Combining Hardware and Software Instrumentation
 


In recent years, numerous researchers have proposed data-driven techniques to improve the quality of deployed software. At a high level these techniques typically follow the general approach of lightly instrumenting the software system, monitoring its execution, analyzing the resulting data (often called program spectra), and then acting on the analysis results. Some example applications of this general approach include identifying likely fault locations, anticipating resource exhaustion, and categorizing crash reports as instances of previously reported bugs.

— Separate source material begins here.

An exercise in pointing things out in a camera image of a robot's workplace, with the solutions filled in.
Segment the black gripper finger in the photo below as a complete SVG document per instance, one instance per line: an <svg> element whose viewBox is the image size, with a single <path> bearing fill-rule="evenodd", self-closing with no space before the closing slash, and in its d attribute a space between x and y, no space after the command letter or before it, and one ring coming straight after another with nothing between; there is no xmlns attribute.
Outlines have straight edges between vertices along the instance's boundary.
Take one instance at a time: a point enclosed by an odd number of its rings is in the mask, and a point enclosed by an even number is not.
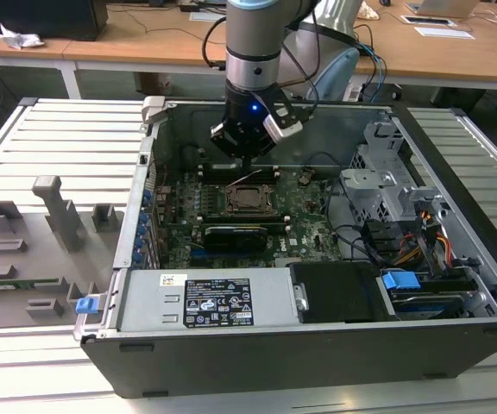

A fundamental assumption of these and similar approaches is that there are identifiable and repeatable patterns in the behavior of successful and failed executions and that similarities and deviations from these patterns are highly correlated with the presence or absence of failures. Previous efforts, in fact, appear to support this assumption, successfully applying a variety of program spectra to a variety of QA activities.


One less well-understood issue, however, is how best to limit the total costs of implementing these approaches and whether and how tradeoffs can be made between cost and analysis accuracy. This issue is important because these approaches have been targeted at deployed software systems, excessive runtime overhead is generally undesirable. Therefore, it is important to limit instrumentation overhead as much as possible while still supporting the highest levels of analysis accuracy.


In general, previous efforts have tended to either ignore this problem or have appealed to various sampling strategies for a solution. One potential drawback of sampling however is that aggressive sampling schemes greatly increase the number of observations that must be made in order to have confidence in the data.


While we believe that sampling can be a powerful tool, we also conjecture that large cost reductions may derive from reducing the cost of the measurement instruments themselves. In this project, we have been developing and empirically evaluating techniques, algorithms, and frameworks,  in which most of the data collection work is performed by fast hardware performance counters. The data is augmented with further data collected by a minimal amount of software instrumentation that is added to the system's software. Furthermore, we have been contrasting this approach with other approaches implemented purely in hardware or purely in software.


Hardware performance counters are hardware-resident counters that record various events occurring on a processor. Today's general-purpose CPUs include a fair number of such counters, which are capable of recording events, such as the number of instructions executed, the number of branches taken, the number of cache hits and misses experienced, etc. To activate these counters, programs issue instructions indicating the type of event to be counted and the physical counter to be used. Once activated, hardware counters count events of interest and store the counts in a set of special purpose registers. These registers can also be read and reset programmatically at runtime.


Hardware performance counters have been traditionally leveraged to perform low-level performance analysis and tuning of software systems. We on the other hand uses them in a

novel way, exploiting them for functional correctness evaluation.


We have so far used hardware performance counters-based hybrid spectra to perform various QA activities, such as fault detection, fault characterization, fault isolation, and fault prediction.